Let's say that you wanted to chain-iterate through a sequence of integers:
(Untested psuedo-c++ code)
typedef adobe::any_iterator AnyIntIter;
struct AnyRange {
AnyIntIter begin;
AnyIntIter curr;
AnyIntIter end;
};
You could define a range such as:
int int_array[] = {1, 2, 3, 4};
AnyRange sequence_0 = {int_array, int_array, int_array + ARRAYSIZE(int_array)};
Your RangeIterator class would then have an std::vector.
<code>
class RangeIterator {
public:
RangeIterator() : curr_range_index(0) {}
template <typename Container>
void AddAnyRange(Container& c) {
AnyRange any_range = { c.begin(), c.begin(), c.end() };
ranges.push_back(any_range);
}
// Here's what the operator++() looks like, everything else omitted.
int operator++() {
while (true) {
if (curr_range_index > ranges.size()) {
assert(false, "iterated too far");
return 0;
}
AnyRange* any_range = ranges[curr_range_index];
if (curr_range->curr != curr_range->end()) {
++(curr_range->curr);
return *(curr_range->curr);
}
++curr_range_index;
}
}
private:
std::vector<AnyRange> ranges;
int curr_range_index;
};
</code>
I do want to note however that this solution is very slow. The better, more C++ like approach is just to store all the pointers to the objects that you want operate on and iterate through that. Alternatively, you can apply a functor or a visitor to your ranges.
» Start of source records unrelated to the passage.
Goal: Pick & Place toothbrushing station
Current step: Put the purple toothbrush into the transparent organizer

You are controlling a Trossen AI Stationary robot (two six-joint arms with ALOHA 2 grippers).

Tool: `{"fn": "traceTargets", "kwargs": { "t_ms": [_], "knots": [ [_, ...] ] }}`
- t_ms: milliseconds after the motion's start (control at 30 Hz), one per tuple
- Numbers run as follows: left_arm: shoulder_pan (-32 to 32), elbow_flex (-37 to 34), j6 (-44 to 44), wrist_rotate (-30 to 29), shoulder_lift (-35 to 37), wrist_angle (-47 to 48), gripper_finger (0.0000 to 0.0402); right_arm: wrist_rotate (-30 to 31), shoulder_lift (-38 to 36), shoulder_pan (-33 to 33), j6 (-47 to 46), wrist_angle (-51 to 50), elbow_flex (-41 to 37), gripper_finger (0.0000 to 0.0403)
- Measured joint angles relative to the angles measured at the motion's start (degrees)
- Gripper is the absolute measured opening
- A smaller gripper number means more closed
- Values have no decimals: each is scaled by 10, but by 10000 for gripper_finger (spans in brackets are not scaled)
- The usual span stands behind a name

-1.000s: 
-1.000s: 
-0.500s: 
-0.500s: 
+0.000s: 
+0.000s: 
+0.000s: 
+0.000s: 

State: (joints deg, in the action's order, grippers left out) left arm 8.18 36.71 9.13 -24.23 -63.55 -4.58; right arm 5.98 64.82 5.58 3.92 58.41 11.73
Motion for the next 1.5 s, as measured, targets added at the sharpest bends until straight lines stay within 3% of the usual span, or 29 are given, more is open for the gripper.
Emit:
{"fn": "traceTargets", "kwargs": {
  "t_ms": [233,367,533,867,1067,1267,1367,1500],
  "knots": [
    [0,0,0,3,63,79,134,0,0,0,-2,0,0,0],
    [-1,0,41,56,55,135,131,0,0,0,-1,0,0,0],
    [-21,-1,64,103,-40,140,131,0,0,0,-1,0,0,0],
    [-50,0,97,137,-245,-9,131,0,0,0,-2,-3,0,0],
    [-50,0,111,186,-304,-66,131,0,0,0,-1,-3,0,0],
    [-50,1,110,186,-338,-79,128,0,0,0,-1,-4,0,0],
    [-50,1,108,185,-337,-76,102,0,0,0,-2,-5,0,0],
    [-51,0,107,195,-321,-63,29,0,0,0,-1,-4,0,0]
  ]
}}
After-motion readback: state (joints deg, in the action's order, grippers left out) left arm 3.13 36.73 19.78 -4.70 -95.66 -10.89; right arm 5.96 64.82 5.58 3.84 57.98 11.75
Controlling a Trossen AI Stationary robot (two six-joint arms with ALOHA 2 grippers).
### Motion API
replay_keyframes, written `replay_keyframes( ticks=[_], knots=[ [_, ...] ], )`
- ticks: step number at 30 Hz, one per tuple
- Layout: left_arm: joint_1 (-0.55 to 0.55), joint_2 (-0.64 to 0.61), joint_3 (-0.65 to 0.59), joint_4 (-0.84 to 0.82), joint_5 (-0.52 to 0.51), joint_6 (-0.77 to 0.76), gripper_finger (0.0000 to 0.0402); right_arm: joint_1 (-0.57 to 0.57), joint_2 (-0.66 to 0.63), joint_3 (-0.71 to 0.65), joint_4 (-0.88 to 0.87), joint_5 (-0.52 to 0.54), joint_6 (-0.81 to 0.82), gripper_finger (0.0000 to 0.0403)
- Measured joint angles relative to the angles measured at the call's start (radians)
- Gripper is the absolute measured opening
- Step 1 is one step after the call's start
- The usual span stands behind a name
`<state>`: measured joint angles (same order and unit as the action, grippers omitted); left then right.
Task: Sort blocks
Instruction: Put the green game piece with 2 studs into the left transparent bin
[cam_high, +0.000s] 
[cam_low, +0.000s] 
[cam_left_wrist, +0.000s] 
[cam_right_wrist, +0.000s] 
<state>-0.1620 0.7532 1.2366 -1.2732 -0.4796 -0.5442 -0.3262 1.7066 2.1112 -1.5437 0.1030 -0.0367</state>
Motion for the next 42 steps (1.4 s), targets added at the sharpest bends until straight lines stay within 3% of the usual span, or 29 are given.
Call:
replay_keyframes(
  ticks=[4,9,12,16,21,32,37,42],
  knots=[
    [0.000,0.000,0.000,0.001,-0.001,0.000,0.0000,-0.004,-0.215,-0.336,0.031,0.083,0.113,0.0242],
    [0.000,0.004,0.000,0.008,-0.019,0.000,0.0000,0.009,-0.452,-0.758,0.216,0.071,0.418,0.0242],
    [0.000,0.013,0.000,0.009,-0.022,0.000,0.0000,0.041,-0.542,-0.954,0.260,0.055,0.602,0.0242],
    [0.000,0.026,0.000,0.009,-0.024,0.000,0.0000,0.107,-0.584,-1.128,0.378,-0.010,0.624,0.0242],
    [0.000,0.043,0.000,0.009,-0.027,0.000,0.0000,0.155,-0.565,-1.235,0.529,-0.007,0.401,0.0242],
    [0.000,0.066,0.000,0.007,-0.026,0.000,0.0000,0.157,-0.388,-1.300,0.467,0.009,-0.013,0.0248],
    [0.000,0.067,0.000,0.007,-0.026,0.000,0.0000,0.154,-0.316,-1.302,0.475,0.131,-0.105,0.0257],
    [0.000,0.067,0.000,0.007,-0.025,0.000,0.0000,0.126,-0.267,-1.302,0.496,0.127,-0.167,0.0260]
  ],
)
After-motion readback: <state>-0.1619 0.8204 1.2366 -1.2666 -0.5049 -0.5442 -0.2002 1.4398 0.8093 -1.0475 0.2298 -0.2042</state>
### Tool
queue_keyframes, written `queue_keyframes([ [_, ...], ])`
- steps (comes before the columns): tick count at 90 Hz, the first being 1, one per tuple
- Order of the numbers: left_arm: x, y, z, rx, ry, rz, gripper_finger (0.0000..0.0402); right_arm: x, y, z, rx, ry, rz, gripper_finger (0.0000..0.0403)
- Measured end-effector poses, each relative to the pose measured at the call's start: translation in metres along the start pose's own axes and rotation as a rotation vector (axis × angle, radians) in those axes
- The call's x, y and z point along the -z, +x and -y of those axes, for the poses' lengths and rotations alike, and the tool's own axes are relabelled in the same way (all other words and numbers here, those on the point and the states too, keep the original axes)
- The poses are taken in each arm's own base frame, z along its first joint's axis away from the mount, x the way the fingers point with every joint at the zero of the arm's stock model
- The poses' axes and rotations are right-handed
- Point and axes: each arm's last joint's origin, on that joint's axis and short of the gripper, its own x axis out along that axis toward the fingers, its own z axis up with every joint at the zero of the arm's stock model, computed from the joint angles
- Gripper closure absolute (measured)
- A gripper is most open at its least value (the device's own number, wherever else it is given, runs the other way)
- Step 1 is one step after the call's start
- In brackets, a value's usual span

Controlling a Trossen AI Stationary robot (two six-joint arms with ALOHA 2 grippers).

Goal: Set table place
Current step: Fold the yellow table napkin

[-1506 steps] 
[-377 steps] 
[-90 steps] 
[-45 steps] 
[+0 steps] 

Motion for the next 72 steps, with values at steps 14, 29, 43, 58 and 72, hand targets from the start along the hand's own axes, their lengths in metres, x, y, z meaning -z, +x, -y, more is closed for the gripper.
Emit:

Not in the standard library. Boost might have something.
But really, such a thing should be trivial to implement. Just make yourself an iterator with a vector of iterators as a member. Some very simple code for operator++, and you're there.
No functionality exists in boost that implements this, to the best of my knowledge - I did a pretty extensive search.
I thought I'd implement this easily last week, but I ran into a snag: the STL that comes with Visual Studio 2008, when range checking is on, doesn't allow comparing iterators from different containers (i.e., you can't compare somevec1.end() with somevec2.end() ). All of a sudden it became much harder to implement this and I haven't quite decided yet on how to do it.
I wrote other iterators in the past using iterator_facade and iterator_adapter from boost, which are better than writing 'raw' iterators but I still find writing custom iterators in C++ rather messy.
If someone can post some pseudocode on how this could be done /without/ comparing iterators from different containers, I'd be much obliged.